Could you count the lines in the listing that include the word "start"? Give only the number.

------------------------------------

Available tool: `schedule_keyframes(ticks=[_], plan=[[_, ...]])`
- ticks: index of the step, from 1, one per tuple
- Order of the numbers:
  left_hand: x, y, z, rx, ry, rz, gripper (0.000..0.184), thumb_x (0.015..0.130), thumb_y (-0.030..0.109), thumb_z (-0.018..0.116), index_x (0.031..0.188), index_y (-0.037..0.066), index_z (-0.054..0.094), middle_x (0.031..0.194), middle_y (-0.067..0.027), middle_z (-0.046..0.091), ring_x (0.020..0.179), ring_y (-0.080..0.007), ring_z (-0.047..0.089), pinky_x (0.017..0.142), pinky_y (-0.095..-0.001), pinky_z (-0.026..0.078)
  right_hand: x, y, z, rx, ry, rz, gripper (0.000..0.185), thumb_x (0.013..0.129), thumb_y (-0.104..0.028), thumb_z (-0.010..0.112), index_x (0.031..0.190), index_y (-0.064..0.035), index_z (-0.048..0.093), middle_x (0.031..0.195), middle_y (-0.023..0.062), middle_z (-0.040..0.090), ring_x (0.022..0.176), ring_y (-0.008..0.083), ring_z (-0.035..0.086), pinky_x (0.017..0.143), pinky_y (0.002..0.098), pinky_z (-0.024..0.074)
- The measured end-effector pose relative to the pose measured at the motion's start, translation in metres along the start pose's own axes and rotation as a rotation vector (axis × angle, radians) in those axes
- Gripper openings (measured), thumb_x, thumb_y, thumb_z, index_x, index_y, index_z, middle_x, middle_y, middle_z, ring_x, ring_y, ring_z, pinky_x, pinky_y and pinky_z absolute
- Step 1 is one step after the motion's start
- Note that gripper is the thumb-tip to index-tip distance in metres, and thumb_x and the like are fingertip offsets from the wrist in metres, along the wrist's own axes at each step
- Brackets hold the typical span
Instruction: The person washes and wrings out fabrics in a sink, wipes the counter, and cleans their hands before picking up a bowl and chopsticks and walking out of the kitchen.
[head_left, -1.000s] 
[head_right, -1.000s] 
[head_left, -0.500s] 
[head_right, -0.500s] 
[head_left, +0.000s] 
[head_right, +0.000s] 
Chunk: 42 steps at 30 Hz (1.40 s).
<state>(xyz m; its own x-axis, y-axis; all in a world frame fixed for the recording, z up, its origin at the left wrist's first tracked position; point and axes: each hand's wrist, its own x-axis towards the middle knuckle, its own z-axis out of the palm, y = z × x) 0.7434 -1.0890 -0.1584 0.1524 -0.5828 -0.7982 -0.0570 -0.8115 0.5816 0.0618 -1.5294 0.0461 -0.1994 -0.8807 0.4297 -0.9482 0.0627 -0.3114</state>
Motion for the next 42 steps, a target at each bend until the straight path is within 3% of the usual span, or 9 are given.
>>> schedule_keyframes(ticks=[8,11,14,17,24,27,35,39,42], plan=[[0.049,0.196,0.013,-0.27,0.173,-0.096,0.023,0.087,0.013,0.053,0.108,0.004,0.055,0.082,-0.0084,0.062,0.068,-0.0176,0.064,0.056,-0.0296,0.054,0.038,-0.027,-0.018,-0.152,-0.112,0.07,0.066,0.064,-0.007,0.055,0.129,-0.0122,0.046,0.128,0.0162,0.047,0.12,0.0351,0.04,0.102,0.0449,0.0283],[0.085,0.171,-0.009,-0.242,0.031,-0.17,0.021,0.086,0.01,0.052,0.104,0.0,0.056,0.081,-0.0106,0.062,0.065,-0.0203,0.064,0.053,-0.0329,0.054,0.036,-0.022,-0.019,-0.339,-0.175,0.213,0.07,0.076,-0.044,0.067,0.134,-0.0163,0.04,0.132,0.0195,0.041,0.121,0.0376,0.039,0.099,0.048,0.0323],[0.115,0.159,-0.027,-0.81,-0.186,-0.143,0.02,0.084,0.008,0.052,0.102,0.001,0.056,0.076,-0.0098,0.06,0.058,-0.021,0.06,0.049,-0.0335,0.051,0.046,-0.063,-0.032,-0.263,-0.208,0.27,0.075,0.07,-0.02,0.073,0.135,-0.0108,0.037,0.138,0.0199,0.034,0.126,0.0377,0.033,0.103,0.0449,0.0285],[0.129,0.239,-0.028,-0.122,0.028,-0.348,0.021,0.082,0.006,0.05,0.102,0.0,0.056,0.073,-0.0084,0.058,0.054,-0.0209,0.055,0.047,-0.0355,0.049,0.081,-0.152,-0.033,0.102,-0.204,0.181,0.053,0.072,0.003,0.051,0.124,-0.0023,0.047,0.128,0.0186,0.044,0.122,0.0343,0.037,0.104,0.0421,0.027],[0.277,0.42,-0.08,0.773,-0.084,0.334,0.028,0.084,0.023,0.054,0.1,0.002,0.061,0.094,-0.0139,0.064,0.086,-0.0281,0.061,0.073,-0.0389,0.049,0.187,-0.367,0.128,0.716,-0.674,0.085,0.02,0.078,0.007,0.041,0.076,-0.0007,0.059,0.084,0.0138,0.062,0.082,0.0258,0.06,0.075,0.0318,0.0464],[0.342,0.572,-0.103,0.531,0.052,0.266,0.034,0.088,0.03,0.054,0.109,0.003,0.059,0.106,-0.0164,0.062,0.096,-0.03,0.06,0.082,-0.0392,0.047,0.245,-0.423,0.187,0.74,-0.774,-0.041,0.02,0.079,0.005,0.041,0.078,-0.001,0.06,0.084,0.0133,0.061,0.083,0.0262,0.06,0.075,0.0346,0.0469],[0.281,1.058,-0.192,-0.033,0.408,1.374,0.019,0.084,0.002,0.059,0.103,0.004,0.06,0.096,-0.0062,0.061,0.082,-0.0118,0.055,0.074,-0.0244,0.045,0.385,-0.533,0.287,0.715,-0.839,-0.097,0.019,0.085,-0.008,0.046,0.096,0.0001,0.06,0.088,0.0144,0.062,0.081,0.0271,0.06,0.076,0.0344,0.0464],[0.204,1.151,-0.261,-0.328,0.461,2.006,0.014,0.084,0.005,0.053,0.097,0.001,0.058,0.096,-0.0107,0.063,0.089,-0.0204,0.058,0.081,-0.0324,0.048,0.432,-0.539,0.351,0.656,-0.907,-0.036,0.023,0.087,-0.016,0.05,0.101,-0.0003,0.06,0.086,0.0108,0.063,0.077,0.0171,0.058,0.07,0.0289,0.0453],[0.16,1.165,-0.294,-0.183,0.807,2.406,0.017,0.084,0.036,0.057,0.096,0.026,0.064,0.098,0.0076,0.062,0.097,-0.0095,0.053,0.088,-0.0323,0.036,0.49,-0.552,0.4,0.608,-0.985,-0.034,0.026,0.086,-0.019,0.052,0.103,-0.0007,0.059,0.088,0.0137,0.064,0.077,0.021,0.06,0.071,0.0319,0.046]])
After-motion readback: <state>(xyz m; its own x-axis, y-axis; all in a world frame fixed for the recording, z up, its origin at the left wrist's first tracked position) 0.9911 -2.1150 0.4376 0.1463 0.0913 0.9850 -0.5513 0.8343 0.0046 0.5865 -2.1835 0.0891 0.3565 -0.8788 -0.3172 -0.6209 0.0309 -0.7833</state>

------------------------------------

• **SOLUTION TO THE PROBLEM**: 2